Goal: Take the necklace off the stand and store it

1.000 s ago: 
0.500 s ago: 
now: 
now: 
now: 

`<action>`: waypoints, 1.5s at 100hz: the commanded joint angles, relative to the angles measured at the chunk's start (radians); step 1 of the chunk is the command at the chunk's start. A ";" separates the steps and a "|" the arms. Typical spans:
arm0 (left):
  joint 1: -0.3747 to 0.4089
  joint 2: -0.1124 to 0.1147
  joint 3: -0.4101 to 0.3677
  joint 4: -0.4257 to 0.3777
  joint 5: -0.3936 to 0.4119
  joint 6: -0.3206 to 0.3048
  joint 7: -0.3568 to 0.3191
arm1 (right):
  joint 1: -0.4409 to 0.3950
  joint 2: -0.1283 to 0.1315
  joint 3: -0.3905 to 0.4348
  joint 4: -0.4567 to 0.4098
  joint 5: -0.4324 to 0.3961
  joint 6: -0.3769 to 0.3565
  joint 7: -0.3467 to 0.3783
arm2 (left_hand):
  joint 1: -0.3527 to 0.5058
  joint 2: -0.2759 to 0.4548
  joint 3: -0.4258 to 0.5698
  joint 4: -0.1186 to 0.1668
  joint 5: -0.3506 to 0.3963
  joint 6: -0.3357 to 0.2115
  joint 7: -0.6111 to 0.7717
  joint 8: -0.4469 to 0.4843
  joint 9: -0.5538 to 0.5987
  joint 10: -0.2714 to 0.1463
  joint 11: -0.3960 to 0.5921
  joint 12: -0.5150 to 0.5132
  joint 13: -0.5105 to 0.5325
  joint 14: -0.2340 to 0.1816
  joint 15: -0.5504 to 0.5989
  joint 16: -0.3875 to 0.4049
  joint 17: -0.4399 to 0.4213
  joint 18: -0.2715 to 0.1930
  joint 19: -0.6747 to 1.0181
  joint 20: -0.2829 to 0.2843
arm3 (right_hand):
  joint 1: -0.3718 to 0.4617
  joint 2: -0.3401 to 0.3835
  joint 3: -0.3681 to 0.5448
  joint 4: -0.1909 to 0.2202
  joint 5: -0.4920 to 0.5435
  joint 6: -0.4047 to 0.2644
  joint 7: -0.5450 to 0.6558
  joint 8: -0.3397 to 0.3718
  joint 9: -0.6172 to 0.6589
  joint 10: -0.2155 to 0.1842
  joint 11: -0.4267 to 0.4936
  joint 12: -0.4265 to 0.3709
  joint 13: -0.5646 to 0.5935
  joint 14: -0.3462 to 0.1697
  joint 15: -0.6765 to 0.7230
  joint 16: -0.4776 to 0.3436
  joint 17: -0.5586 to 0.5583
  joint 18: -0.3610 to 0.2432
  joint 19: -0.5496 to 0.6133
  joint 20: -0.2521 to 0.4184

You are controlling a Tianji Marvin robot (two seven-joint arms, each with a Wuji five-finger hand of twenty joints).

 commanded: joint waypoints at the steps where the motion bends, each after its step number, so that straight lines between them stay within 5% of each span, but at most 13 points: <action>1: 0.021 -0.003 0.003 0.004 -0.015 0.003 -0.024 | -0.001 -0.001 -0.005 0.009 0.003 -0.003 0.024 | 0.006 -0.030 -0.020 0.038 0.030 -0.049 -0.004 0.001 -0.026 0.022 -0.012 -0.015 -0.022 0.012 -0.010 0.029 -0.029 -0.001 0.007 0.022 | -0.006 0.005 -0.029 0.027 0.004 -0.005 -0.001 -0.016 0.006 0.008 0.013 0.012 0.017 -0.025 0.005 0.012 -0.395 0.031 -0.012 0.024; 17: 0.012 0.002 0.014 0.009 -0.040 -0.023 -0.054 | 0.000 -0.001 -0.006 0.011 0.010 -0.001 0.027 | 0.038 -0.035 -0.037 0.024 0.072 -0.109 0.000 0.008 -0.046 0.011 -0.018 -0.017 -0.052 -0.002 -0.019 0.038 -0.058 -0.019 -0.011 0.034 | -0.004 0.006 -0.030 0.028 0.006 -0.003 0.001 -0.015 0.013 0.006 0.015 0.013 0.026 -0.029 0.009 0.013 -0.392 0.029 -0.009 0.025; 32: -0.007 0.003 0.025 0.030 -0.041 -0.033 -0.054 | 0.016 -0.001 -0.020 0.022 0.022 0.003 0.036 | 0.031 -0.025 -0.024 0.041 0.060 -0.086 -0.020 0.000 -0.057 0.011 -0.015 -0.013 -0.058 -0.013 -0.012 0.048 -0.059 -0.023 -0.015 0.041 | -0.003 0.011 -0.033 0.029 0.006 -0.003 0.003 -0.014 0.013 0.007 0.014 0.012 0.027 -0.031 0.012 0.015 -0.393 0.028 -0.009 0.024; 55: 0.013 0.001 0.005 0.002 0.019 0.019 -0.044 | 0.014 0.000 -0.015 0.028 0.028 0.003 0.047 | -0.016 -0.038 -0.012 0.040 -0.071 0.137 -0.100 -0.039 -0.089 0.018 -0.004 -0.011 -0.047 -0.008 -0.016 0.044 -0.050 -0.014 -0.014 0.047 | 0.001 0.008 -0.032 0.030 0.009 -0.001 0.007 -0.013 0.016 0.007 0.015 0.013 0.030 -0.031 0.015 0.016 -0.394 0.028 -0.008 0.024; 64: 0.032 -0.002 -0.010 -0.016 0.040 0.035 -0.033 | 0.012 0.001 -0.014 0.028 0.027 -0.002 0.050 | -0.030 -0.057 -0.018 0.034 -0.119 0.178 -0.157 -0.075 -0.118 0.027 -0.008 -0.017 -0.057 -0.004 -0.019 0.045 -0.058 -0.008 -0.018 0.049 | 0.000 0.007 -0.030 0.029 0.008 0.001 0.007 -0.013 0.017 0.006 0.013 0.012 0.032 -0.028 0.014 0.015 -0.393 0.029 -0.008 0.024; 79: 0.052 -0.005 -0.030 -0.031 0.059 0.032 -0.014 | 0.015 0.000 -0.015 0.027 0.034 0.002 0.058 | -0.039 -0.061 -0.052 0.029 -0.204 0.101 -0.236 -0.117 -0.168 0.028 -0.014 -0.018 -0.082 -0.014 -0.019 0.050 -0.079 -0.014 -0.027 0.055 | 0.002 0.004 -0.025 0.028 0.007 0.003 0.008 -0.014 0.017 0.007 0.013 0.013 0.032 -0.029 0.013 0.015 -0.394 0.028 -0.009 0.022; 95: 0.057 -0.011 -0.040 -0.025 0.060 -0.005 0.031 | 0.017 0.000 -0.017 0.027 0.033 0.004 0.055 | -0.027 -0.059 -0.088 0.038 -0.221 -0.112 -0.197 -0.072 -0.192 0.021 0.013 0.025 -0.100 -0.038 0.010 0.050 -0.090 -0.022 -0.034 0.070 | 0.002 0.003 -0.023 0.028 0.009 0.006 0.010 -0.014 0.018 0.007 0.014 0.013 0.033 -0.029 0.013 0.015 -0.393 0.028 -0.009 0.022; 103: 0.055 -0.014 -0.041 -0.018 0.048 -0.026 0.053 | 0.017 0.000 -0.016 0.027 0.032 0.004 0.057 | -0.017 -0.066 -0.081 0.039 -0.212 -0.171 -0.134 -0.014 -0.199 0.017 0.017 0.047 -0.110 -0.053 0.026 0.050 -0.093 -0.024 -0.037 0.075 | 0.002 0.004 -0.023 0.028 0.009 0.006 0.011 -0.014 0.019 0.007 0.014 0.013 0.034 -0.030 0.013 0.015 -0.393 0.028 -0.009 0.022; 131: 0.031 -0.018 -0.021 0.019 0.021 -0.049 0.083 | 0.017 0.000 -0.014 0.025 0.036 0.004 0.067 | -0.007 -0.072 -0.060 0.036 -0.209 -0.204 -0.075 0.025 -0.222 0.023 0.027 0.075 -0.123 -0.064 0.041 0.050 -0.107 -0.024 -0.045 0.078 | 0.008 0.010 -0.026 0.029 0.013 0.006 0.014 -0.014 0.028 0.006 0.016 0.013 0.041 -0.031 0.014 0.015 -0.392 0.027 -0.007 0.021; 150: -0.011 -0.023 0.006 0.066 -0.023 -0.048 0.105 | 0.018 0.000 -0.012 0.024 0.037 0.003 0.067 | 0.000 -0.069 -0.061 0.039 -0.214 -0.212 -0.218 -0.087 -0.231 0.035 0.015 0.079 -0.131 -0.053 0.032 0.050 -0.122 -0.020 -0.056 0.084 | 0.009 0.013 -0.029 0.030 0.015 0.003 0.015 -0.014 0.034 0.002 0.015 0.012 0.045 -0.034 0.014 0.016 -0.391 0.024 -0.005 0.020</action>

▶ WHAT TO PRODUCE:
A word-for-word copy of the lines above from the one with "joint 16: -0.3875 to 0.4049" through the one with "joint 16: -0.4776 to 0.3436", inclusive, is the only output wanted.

▶ OUTPUT OF THE TASK:
  joint 16: -0.3875 to 0.4049
  joint 17: -0.4399 to 0.4213
  joint 18: -0.2715 to 0.1930
  joint 19: -0.6747 to 1.0181
  joint 20: -0.2829 to 0.2843
arm3 (right_hand):
  joint 1: -0.3718 to 0.4617
  joint 2: -0.3401 to 0.3835
  joint 3: -0.3681 to 0.5448
  joint 4: -0.1909 to 0.2202
  joint 5: -0.4920 to 0.5435
  joint 6: -0.4047 to 0.2644
  joint 7: -0.5450 to 0.6558
  joint 8: -0.3397 to 0.3718
  joint 9: -0.6172 to 0.6589
  joint 10: -0.2155 to 0.1842
  joint 11: -0.4267 to 0.4936
  joint 12: -0.4265 to 0.3709
  joint 13: -0.5646 to 0.5935
  joint 14: -0.3462 to 0.1697
  joint 15: -0.6765 to 0.7230
  joint 16: -0.4776 to 0.3436

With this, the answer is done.